Please restate the material below word for word, from the first line through the one that contains "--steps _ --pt", inclusive.

> COLLECTED DATA
((

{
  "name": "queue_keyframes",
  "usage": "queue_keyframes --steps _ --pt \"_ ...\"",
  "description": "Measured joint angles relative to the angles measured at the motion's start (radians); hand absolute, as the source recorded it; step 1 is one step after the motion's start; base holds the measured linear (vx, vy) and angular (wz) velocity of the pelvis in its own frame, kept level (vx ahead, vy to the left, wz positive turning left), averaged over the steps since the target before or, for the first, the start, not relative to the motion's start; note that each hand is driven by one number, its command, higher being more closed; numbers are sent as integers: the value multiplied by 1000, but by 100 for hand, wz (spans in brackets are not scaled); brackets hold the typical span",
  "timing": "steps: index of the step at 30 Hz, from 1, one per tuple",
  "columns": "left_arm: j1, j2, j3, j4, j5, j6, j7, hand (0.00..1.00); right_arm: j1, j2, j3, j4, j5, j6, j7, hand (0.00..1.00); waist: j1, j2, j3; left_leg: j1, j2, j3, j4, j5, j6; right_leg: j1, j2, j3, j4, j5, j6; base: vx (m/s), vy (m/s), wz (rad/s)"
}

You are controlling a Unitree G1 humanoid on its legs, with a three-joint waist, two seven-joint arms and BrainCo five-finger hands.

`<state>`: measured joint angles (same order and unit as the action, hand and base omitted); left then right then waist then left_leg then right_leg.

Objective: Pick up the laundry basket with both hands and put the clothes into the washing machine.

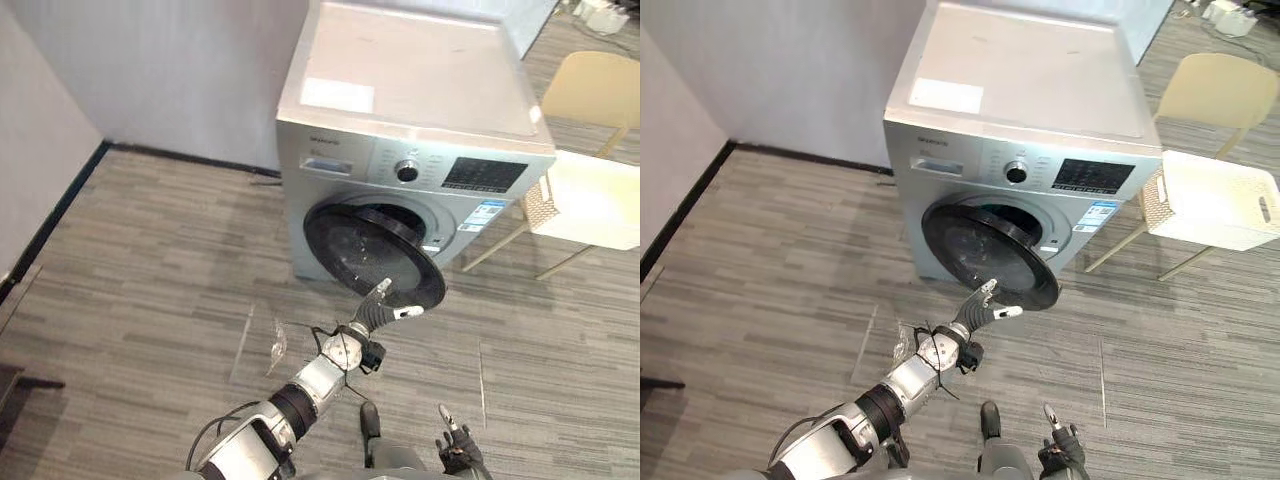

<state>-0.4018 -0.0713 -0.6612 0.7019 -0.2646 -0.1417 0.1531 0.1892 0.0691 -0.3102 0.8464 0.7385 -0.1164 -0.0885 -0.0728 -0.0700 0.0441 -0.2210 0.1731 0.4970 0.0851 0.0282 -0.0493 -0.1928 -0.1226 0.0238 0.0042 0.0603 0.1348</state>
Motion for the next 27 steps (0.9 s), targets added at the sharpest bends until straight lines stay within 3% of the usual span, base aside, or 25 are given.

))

> OUTPUT OF THE EXERCISE
{
  "name": "queue_keyframes",
  "usage": "queue_keyframes --steps _ --pt \"_ ...\"",

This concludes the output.